Exercise requirements>
From the first line to the last, write out the listing exactly.

Dataset excerpt>

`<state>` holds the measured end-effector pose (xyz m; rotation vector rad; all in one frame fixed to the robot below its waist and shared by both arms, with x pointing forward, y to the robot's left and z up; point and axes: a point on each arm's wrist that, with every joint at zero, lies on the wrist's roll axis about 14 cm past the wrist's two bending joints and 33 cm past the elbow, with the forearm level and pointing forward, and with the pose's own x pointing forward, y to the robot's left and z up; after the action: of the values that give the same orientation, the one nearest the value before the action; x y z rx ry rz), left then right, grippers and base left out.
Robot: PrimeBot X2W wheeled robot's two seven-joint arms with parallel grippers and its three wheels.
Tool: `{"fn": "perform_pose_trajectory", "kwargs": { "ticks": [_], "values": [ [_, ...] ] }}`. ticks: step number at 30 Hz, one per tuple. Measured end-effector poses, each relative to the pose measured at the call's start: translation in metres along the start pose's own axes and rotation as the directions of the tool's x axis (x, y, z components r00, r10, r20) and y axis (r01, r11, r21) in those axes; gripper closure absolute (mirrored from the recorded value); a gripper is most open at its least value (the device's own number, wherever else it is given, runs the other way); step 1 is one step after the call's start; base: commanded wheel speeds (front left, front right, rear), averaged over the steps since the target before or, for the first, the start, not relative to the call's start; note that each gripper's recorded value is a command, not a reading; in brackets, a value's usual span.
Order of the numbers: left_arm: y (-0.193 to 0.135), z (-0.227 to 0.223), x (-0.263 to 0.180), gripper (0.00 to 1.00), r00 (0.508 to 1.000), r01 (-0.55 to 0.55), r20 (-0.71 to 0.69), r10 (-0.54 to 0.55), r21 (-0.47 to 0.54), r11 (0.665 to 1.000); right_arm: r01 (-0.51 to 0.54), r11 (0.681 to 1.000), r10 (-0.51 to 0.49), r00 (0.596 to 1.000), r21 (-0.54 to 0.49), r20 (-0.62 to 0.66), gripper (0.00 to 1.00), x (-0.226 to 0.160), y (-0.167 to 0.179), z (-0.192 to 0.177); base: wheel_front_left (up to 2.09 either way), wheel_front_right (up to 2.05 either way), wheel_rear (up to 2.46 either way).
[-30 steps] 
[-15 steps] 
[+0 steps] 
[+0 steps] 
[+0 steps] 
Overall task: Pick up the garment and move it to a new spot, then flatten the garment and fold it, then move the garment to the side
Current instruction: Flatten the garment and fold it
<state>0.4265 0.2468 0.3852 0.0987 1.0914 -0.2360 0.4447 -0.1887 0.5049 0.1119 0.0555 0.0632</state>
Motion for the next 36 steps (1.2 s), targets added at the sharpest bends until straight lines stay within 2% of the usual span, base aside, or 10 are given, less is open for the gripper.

Exercise output>
`<state>` holds the measured end-effector pose (xyz m; rotation vector rad; all in one frame fixed to the robot below its waist and shared by both arms, with x pointing forward, y to the robot's left and z up; point and axes: a point on each arm's wrist that, with every joint at zero, lies on the wrist's roll axis about 14 cm past the wrist's two bending joints and 33 cm past the elbow, with the forearm level and pointing forward, and with the pose's own x pointing forward, y to the robot's left and z up; after the action: of the values that give the same orientation, the one nearest the value before the action; x y z rx ry rz), left then right, grippers and base left out.
Robot: PrimeBot X2W wheeled robot's two seven-joint arms with parallel grippers and its three wheels.
Tool: `{"fn": "perform_pose_trajectory", "kwargs": { "ticks": [_], "values": [ [_, ...] ] }}`. ticks: step number at 30 Hz, one per tuple. Measured end-effector poses, each relative to the pose measured at the call's start: translation in metres along the start pose's own axes and rotation as the directions of the tool's x axis (x, y, z components r00, r10, r20) and y axis (r01, r11, r21) in those axes; gripper closure absolute (mirrored from the recorded value); a gripper is most open at its least value (the device's own number, wherever else it is given, runs the other way); step 1 is one step after the call's start; base: commanded wheel speeds (front left, front right, rear), averaged over the steps since the target before or, for the first, the start, not relative to the call's start; note that each gripper's recorded value is a command, not a reading; in brackets, a value's usual span.
Order of the numbers: left_arm: y (-0.193 to 0.135), z (-0.227 to 0.223), x (-0.263 to 0.180), gripper (0.00 to 1.00), r00 (0.508 to 1.000), r01 (-0.55 to 0.55), r20 (-0.71 to 0.69), r10 (-0.54 to 0.55), r21 (-0.47 to 0.54), r11 (0.665 to 1.000); right_arm: r01 (-0.51 to 0.54), r11 (0.681 to 1.000), r10 (-0.51 to 0.49), r00 (0.596 to 1.000), r21 (-0.54 to 0.49), r20 (-0.62 to 0.66), gripper (0.00 to 1.00), x (-0.226 to 0.160), y (-0.167 to 0.179), z (-0.192 to 0.177); base: wheel_front_left (up to 2.09 either way), wheel_front_right (up to 2.05 either way), wheel_rear (up to 2.46 either way).
[-30 steps] 
[-15 steps] 
[+0 steps] 
[+0 steps] 
[+0 steps] 
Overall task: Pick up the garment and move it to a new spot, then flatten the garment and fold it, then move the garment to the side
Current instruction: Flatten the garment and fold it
<state>0.4265 0.2468 0.3852 0.0987 1.0914 -0.2360 0.4447 -0.1887 0.5049 0.1119 0.0555 0.0632</state>
Motion for the next 36 steps (1.2 s), targets added at the sharpest bends until straight lines stay within 2% of the usual span, base aside, or 10 are given, less is open for the gripper.

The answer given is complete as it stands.